The nurses in the present study perceive a balance between independence and having someone by one’s side. Giving advice on fever is perceived as difficult, and the nurses sometimes need support from colleagues in their decision-making when advising parents on this matter, something that has been seen in previously studies as well, however, these studies have focused solely on telenursing.22 41 Advising via telephone is even more complicated, because the assessment is usually done through a parent. This type of work requires experience, which may be considered even more important than education.41

Strengths and limitations

According to Lincoln and Guba,47 the trustworthiness of a qualitative study is founded on four pillars: dependability, confirmability, credibility and transferability.47 In order to ensure dependability and confirmability, the authors have tried to provide a clear description on how the study was performed as well as citations to support the results. None of the authors have any type of relationship with the participants. The first author has experience advising parents when a child has a fever but has never worked in any of the participants’ workplaces. Together with the research group, the first author continuously reflected on her own preunderstanding to avoid bias. Interviews were performed, since this may be considered the most common tool to collect data for this kind of study.24 Since Larsson and Holmström25 believe that approximately 20 interviews are sufficient to find all the different perceptions that can exist in a group, the 24 interviews that were conducted were considered an appropriate amount of data to handle and they were judged to be rich in different perceptions. Due to the COVID-19 pandemic, the interviews were done via videoconference call, and although most of the participants were accustomed to this way of communicating, it could limit the participants’ ways of expressing themselves. Investigator triangulation was used to ensure credibility. Two of the five authors had experience in the phenomenographic method, and all of the authors had experience in qualitative methods. A particularly large focus was on separating what belonged to first-order and second-order perspectives, as this is a fundamental aspect of the phenomenographic analysis. The findings were continuously reflected on until consensus arose. To ensure that the reader can assess transferability to their own setting, settings and participants were described thoroughly. There may be differences in the educational and healthcare systems of different countries, though, which should be taken into consideration.
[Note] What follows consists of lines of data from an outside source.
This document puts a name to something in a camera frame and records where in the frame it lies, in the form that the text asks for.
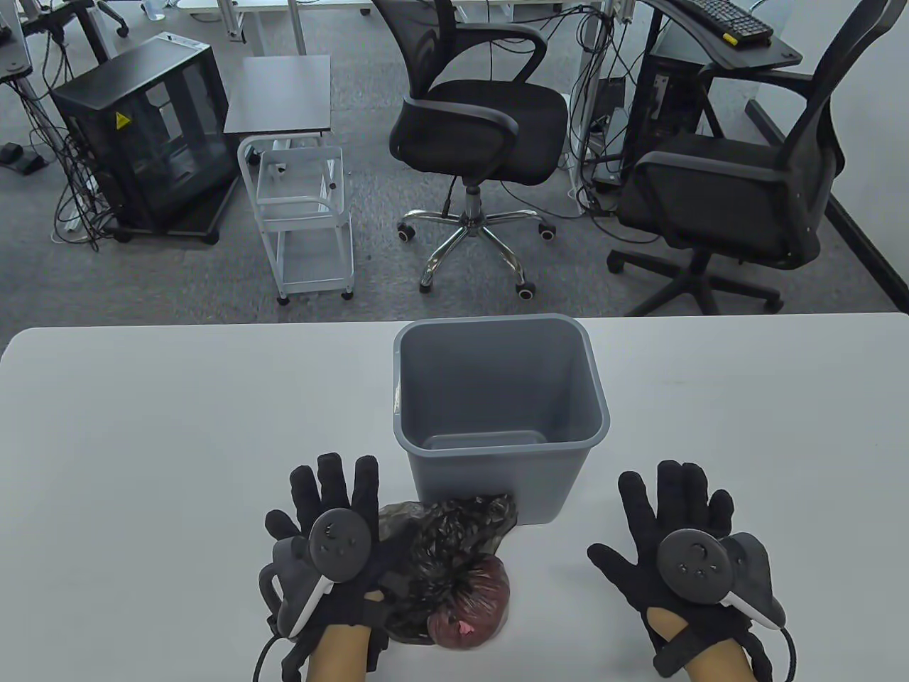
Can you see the person's left hand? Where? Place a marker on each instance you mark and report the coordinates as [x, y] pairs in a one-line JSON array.
[[348, 490]]

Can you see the person's right hand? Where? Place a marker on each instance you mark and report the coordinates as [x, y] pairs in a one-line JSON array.
[[639, 568]]

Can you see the grey translucent garbage bag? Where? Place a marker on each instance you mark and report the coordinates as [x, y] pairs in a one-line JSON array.
[[433, 547]]

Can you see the grey plastic trash bin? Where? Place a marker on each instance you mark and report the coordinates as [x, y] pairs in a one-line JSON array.
[[497, 383]]

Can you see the person's right forearm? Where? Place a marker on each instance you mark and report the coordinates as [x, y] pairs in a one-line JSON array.
[[714, 664]]

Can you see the person's left forearm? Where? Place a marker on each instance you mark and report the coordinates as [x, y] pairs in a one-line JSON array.
[[337, 657]]

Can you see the grey round tracking controller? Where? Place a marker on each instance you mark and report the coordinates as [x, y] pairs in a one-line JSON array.
[[337, 543], [692, 565]]

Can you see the black office chair right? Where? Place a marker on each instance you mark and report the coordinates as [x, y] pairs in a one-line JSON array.
[[717, 199]]

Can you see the black office chair chrome base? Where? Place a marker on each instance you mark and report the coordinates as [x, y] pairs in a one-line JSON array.
[[483, 121]]

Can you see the dark top side table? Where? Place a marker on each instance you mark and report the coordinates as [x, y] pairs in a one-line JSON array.
[[280, 92]]

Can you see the black glass equipment cabinet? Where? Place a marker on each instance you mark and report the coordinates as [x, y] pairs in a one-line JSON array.
[[142, 142]]

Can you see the black computer tower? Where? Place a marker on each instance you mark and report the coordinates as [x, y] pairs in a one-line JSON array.
[[660, 106]]

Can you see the white desk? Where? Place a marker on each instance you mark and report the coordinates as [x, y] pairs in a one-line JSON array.
[[295, 28]]

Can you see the black foot pedals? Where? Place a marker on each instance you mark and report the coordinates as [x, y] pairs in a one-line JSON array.
[[21, 158]]

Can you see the white desk leg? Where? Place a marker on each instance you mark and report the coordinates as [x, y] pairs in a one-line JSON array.
[[586, 85]]

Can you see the black desk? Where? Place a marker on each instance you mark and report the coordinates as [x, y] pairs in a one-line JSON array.
[[770, 53]]

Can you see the black keyboard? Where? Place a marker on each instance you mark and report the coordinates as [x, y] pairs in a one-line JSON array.
[[724, 18]]
Conclusion and relevance to clinical practice

Giving advice to parents when their child has a fever is a process where the nurse needs to listen, assess and give advice based on the situation. This requires a correct assessment that depends on the parents’ story. Creating a trusting relationship is perceived as necessary for parents to assimilate the advice that is provided. What dominates are the nurses’ perceptions of the inner qualities required to achieve a balance in the process, for example, the importance of experience and security in their professional role, while it is also necessary to get support from colleagues. This study can be used as a foundation for discussion and reflection for nurses who work with this type of advising, but also as teaching material for students. It can also help nurses from different parts of the healthcare system to understand each other’s work. Future research should focus on how interactions between nurses and parents affect the outcome of the advice-giving process from the view of both parents and nurses.

Data availability statement

Deidentified data may be available on reasonable request via the corresponding author.

Ethics statements

Patient consent for publication

Ethics approval

This study involves human participants and was approved by the Swedish Ethical Review Authority, dnr: 2020-03731. Participants gave informed consent to participate in the study before taking part.